[[ Dataset content open ]]

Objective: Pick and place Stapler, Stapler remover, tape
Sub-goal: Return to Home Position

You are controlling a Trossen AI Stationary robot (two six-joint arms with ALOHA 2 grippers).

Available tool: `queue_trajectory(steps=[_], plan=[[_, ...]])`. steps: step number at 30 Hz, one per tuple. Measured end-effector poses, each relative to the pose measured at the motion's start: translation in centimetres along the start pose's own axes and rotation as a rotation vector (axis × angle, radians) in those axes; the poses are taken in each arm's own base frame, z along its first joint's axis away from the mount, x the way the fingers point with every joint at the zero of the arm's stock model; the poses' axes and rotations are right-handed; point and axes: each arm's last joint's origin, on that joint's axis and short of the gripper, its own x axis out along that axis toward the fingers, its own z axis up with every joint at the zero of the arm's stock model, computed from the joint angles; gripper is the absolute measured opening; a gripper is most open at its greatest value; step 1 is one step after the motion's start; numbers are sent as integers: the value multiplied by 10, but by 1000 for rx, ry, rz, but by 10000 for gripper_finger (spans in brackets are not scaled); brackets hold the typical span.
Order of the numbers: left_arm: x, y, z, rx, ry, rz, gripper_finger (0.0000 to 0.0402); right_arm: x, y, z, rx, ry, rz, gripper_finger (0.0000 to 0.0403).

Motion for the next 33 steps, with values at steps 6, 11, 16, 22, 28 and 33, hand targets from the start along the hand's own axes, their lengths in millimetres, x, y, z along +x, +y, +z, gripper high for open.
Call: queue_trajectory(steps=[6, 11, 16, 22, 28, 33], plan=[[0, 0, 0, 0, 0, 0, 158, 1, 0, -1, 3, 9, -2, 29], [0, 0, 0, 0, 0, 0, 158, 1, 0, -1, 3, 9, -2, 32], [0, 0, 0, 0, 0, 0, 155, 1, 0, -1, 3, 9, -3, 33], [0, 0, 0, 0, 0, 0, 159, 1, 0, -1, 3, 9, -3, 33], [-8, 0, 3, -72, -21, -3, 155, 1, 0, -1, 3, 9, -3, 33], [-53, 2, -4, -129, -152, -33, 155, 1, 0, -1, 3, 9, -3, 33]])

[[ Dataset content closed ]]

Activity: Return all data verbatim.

Answer to the exercise:
Objective: Pick and place Stapler, Stapler remover, tape
Sub-goal: Return to Home Position

You are controlling a Trossen AI Stationary robot (two six-joint arms with ALOHA 2 grippers).

Available tool: `queue_trajectory(steps=[_], plan=[[_, ...]])`. steps: step number at 30 Hz, one per tuple. Measured end-effector poses, each relative to the pose measured at the motion's start: translation in centimetres along the start pose's own axes and rotation as a rotation vector (axis × angle, radians) in those axes; the poses are taken in each arm's own base frame, z along its first joint's axis away from the mount, x the way the fingers point with every joint at the zero of the arm's stock model; the poses' axes and rotations are right-handed; point and axes: each arm's last joint's origin, on that joint's axis and short of the gripper, its own x axis out along that axis toward the fingers, its own z axis up with every joint at the zero of the arm's stock model, computed from the joint angles; gripper is the absolute measured opening; a gripper is most open at its greatest value; step 1 is one step after the motion's start; numbers are sent as integers: the value multiplied by 10, but by 1000 for rx, ry, rz, but by 10000 for gripper_finger (spans in brackets are not scaled); brackets hold the typical span.
Order of the numbers: left_arm: x, y, z, rx, ry, rz, gripper_finger (0.0000 to 0.0402); right_arm: x, y, z, rx, ry, rz, gripper_finger (0.0000 to 0.0403).

Motion for the next 33 steps, with values at steps 6, 11, 16, 22, 28 and 33, hand targets from the start along the hand's own axes, their lengths in millimetres, x, y, z along +x, +y, +z, gripper high for open.
Call: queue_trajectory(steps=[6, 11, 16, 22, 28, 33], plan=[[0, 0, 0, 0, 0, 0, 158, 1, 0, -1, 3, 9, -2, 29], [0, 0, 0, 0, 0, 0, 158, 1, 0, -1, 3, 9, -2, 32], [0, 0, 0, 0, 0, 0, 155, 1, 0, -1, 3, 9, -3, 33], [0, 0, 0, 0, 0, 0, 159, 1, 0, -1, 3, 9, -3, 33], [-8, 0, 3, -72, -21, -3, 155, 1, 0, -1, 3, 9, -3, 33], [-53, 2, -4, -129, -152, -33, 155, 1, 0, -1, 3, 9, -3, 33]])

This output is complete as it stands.